____ Given data

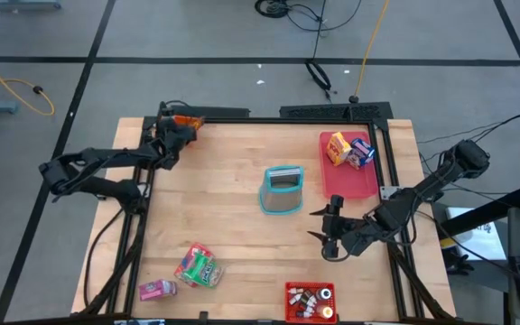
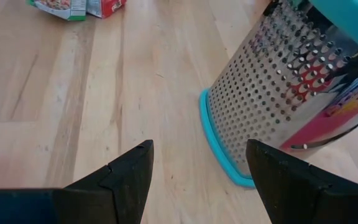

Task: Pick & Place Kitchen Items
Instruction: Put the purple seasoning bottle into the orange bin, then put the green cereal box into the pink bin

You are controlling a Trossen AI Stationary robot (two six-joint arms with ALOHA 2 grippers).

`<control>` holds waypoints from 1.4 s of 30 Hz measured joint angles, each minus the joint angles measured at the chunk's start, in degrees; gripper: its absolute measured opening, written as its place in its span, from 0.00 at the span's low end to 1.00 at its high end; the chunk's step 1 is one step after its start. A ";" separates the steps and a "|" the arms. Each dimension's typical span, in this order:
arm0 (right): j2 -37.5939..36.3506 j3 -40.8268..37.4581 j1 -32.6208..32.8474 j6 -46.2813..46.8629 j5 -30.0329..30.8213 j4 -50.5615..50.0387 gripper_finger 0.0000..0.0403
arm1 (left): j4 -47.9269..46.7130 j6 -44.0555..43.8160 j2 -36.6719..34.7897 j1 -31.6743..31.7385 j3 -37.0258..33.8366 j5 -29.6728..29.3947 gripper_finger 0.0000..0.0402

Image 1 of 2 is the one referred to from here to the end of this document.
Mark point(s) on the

________

→ Required work: Omit pictures and output the listing exactly.

→ Reply to the task:
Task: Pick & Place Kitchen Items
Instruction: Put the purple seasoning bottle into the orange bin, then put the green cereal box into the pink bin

You are controlling a Trossen AI Stationary robot (two six-joint arms with ALOHA 2 grippers).

`<control>` holds waypoints from 1.4 s of 30 Hz measured joint angles, each minus the joint angles measured at the chunk's start, in degrees; gripper: its absolute measured opening, written as its place in its span, from 0.00 at the span's low end to 1.00 at its high end; the chunk's step 1 is one step after its start. A ";" separates the steps and a "|" the arms. Each dimension's typical span, in this order:
arm0 (right): j2 -37.5939..36.3506 j3 -40.8268..37.4581 j1 -32.6208..32.8474 j6 -46.2813..46.8629 j5 -30.0329..30.8213 j4 -50.5615..50.0387 gripper_finger 0.0000..0.0403
arm1 (left): j4 -47.9269..46.7130 j6 -44.0555..43.8160 j2 -36.6719..34.7897 j1 -31.6743..31.7385 j3 -37.0258..33.8366 j5 -29.6728..29.3947 gripper_finger 0.0000..0.0402

Image 1 of 2 is the one referred to from here to the end of this document.
Mark point(s) on the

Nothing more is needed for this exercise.